#' Confirm image matches in a Shiny app
#'
#' \code{confirm_matches} takes the image matches produced by
#' \code{\link{identify_matches}} and displays them in an interactive Shiny app
#' for visual inspection and confirmation. Image matches with extremely low
#' Hamming distances can be optionally excluded, and pairwise duplicates can be
#' detected and excluded as well.
#'
#' The interface presents pairs of images alongside a best guess as to the match
#' status ("Match" or "No match"). For matches which are correctly identified,
#' no further action is necessary, while incorrect identifications can be
#' corrected by clicking "Match" or "No match" next to the image pair. Images
#' are presented in batches, and at any point the user can click the "Save and
#' exit" button to close the comparison app and retrieve the results up through
#' the last batch which was viewed. This means that even extremely large sets of
#' potential matches can be manually verified over the course of several
#' sessions.
#'
#' Through the "Enable highlighting" button, specific matches can be highlighted
#' for further follow-up after image comparison is finished.
#'
#' The Shiny app will only launch in an interactive R session; if
#' \code{confirm_matches} is called in a non-interactive context, it will
#' identify identical matches according to the `thresholds` argument and return
#' only those results.
#'
#' @param result A data frame produced by \code{\link{identify_matches}}, which
#' has fields `index` (list of integer vectors), `x_sig` (matchr_signature
#' vector), `y_sig` (matchr_signature vector) and `distance` (numeric vector).
#' @param remove_duplicates A logical scalar. Should x-y pairs which are
#' identical to other x-y pairs be reduced to a single x-y pair? This step can
#' be computationally expensive for large datasets, but can dramatically reduce
#' the number of matches to be verified.
#' @param batch_size An integer scalar. The number of images to display at a
#' time in the Shiny app (default 100).
#' @param thresholds A named integer vector.

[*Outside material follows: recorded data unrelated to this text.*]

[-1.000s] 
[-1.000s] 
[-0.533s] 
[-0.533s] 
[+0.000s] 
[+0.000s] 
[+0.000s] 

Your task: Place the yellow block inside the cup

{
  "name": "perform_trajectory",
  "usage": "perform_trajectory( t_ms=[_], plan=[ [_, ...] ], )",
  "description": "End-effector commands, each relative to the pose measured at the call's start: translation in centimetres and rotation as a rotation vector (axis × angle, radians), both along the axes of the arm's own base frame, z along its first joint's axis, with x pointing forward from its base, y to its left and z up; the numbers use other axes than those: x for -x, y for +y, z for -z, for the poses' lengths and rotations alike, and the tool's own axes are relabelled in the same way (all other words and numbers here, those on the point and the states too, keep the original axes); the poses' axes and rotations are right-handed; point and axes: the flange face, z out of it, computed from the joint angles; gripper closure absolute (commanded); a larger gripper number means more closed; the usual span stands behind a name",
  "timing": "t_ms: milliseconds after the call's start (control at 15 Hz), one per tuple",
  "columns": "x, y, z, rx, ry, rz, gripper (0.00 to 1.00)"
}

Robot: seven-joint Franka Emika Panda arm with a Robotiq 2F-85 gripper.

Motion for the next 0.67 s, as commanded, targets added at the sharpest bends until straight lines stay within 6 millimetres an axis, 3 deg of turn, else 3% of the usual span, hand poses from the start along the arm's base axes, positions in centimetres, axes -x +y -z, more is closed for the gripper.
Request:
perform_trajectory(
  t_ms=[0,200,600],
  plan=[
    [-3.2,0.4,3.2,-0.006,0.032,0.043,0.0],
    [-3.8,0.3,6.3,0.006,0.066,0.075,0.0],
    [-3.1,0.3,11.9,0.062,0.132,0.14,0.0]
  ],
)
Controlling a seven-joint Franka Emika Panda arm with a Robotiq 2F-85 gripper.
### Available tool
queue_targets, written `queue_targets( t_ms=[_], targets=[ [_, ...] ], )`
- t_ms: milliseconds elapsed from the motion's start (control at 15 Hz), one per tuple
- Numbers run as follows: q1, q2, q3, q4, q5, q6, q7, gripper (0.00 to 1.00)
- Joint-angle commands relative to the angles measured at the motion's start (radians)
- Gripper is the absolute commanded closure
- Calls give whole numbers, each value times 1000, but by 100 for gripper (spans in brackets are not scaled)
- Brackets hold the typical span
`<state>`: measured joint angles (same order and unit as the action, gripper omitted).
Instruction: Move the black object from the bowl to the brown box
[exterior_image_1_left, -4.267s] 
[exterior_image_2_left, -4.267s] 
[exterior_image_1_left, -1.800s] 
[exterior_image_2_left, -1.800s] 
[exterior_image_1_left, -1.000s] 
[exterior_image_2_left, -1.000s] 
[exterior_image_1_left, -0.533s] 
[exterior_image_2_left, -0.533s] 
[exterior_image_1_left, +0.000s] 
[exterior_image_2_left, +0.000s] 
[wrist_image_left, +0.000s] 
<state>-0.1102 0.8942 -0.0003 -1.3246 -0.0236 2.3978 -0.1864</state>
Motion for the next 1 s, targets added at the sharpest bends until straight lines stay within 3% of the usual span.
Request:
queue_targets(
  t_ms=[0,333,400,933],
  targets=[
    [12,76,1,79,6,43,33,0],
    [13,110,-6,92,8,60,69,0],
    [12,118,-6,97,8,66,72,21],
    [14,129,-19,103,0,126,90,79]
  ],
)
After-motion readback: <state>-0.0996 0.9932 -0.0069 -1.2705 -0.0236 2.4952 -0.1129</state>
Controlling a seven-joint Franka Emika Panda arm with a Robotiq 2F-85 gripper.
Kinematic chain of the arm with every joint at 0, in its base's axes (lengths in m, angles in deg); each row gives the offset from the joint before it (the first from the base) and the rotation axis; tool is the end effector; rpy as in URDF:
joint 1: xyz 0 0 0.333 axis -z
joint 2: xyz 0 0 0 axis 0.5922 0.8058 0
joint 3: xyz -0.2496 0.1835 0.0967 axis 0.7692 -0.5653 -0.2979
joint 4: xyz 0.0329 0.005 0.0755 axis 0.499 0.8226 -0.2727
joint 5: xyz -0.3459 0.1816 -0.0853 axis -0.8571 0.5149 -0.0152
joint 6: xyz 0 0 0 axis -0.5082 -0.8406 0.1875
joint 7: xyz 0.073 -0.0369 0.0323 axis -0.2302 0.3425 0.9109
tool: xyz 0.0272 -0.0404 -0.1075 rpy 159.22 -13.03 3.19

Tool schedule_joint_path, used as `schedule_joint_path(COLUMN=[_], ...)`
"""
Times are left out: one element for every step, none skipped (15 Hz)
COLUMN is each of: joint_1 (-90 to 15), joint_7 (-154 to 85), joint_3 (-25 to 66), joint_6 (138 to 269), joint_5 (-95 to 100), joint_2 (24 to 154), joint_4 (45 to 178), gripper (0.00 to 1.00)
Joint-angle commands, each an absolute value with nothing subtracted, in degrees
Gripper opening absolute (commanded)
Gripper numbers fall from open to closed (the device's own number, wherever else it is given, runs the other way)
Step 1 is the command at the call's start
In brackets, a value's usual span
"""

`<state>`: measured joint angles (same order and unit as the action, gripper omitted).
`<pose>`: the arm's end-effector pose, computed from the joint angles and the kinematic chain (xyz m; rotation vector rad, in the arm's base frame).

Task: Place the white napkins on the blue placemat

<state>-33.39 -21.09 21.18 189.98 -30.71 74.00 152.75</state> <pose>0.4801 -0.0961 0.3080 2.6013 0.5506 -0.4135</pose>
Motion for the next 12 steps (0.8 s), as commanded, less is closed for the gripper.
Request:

Which Hamming distances establish
#' thresholds for an "Identical" match (default 2L), a "Match" (default 4L), a
#' "Likely match" (default 12L), a "Possible match" (default 15L), and "No
#' match" (remaining values)? Image pairs with a distance equal to or less than
#' the "Identical" threshold will be considered exact duplicates and will not be
#' shown for verification in the comparison app. (Set "Identical" to -1L to
#' force manual verification of all image pairs). Remaining image pairs will be
#' grouped in the comparison app by these thresholds. Image pairs with distances
#' equal to or under the "Likely match" value will be given a default value of
#' "match" in the comparison app, while others will be given a default value of
#' "no match". If `remove_duplicates` is TRUE, the "Identical" threshold will be
#' used to identify duplicated images. (I.e. if the distance between two `x` or
#' two `y` images is <= the "Identical" threshold value, the images will be
#' considered duplicates.) If `thresholds` elements are not named, their names
#' will be inferred by ordering the values from smallest to largest. If
#' `thresholds` elements are not integers, they will be silently converted to
#' integers by truncating all digits to the right of the decimal point.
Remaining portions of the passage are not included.